▶ [Provided data]
□ □ □ □

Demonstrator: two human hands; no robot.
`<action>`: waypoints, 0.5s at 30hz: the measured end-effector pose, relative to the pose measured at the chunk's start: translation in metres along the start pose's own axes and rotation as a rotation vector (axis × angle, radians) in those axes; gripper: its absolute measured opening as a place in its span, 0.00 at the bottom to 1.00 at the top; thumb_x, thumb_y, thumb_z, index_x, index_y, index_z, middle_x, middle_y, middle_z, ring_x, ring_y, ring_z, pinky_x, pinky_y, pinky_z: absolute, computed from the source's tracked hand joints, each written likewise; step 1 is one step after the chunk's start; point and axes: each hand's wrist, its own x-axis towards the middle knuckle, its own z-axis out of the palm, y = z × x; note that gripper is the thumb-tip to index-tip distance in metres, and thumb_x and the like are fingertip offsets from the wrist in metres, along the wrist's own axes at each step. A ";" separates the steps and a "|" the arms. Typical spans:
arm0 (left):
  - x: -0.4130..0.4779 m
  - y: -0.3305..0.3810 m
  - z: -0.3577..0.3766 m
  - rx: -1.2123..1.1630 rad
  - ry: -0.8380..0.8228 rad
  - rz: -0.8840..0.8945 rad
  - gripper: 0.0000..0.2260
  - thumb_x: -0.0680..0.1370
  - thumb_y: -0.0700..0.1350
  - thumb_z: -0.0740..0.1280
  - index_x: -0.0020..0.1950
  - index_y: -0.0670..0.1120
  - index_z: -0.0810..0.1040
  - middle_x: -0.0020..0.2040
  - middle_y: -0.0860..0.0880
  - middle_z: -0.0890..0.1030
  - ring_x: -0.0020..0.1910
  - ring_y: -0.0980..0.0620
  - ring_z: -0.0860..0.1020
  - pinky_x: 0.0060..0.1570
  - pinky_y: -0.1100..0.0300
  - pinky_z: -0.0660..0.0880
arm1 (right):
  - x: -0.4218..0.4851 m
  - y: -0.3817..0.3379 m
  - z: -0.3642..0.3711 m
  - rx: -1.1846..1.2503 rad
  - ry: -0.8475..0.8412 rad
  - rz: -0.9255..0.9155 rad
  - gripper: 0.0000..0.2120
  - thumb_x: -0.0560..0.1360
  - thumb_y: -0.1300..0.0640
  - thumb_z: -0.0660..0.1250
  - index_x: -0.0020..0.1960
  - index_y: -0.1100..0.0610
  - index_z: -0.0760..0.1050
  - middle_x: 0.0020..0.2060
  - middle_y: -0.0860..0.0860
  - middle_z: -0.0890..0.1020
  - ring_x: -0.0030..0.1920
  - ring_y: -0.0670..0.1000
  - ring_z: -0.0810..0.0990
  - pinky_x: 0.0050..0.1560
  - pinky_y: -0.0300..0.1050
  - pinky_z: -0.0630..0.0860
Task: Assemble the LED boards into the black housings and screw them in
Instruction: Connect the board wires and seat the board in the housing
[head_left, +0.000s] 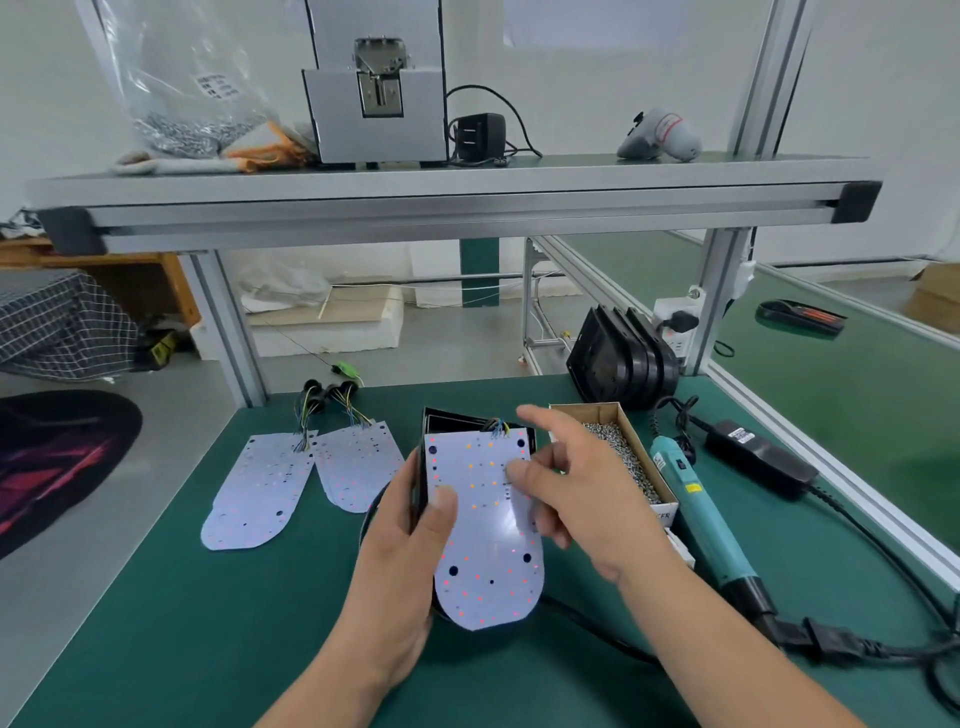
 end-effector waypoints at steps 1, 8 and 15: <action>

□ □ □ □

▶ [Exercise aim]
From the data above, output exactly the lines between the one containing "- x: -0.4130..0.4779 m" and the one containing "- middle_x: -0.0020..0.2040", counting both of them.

▶ [Answer space]
  - x: -0.4130..0.4779 m
  - y: -0.3305..0.3810 m
  - z: -0.3577..0.3766 m
  - rx: -1.2123..1.1630 rad
  - ry: -0.8380..0.8228 rad
  - rz: -0.8840..0.8945 rad
  - gripper: 0.0000..0.2260
  - thumb_x: -0.0680..0.1370
  - thumb_y: -0.0700..0.1350
  - thumb_z: -0.0740..0.1280
  - index_x: -0.0020..0.1950
  - index_y: -0.0670..0.1120
  - index_z: -0.0810..0.1040
  - middle_x: -0.0020..0.2040

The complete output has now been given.